Although it is generally recognised that a belligerent acts lawfully who makes use of the offer of a traitor, the question is controversial[314] whether a belligerent acts lawfully who bribes a commander of an enemy fortress into surrender, incites enemy soldiers to desertion, bribes enemy officers for the purpose of getting important information, incites enemy subjects to rise against the legitimate Government, and the like. If the rules of the Law of Nations are formulated, not from doctrines of book-writers, but from what is done by the belligerents in practice,[315] it must be asserted that such acts, detestable and immoral as they are, are not considered illegal according to the Law of Nations.

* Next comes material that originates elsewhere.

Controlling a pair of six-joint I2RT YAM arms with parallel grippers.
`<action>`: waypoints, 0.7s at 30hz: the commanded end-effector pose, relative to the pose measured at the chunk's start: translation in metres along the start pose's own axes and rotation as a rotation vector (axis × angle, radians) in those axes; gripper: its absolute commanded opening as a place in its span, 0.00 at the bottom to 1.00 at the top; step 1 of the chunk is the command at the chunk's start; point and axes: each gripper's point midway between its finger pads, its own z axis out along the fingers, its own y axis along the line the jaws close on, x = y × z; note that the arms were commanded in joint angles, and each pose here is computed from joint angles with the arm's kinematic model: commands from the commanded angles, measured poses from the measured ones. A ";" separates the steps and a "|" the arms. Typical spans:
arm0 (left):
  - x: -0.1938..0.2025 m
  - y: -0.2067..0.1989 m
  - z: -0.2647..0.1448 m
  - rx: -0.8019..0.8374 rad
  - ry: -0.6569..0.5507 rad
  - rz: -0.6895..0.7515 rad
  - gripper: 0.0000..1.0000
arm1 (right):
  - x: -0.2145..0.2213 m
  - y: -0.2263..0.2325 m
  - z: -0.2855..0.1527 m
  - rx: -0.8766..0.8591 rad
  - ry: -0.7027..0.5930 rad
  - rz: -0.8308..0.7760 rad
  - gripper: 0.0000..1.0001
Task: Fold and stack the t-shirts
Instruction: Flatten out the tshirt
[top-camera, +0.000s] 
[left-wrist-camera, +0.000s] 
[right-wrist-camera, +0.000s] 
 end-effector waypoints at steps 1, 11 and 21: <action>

[314] See Vattel, III. § 180; Heffter, § 125; Taylor, § 490; Martens, II. § 110 (8); Longuet, § 52; Mérignhac, p. 188, and others. See also below, § 164.

[315] See Land Warfare, § 158.

XI RUSES

Grotius, III. c. 1, §§ 6-18—Bynkershoek, Quaest. jur. publ. I. c. 1—Vattel, III. §§ 177-178—Hall, § 187—Lawrence, § 207—Westlake, II. p. 73—Phillimore, III. § 94—Halleck, I. pp. 566-571—Taylor, § 488—Moore, VII. § 1115—Bluntschli, §§ 565-566—Heffter, § 125—Lueder in Holtzendorff, IV. pp. 457-461—Ullmann, § 176—Bonfils, Nos. 1073-1075—Despagnet, Nos. 526-527—Pradier-Fodéré, VI. Nos. 2759-2761—Rivier, II. p. 261—Nys, III. pp. 252-255—Calvo, IV. §§ 2106-2110—Fiore, III. Nos. 1334-1339—Longuet, §§ 53-56—Mérignhac, pp. 165-168—Pillet, pp. 93-97—Kriegsbrauch, pp. 23-24—Holland, War, Nos. 78-79—Bordwell, pp. 283-286—Meurer, II pp. 151-152—Spaight, pp. 152-156—Land Warfare, §§ 139-154—Brocher in R.I. V. (1873), pp. 325-329.

Character of Ruses of War.

§ 163. Ruses of war or stratagems are deceit employed during military operations for the purpose of misleading the enemy. Such deceit is of great importance in war, and, just as belligerents are allowed to employ all methods of obtaining information, so they are, on the other hand, and article 24 of the Hague Regulations confirms this, allowed to employ all sorts of ruses for the purpose of deceiving the enemy. Very important objects can be attained through ruses of war, as, for instance, the surrender of a force or of a fortress, the evacuation of territory held by the enemy, the withdrawal from a siege, the abandonment of an intended attack, and the like. But ruses of war are also employed, and are very often the decisive factor, during battles.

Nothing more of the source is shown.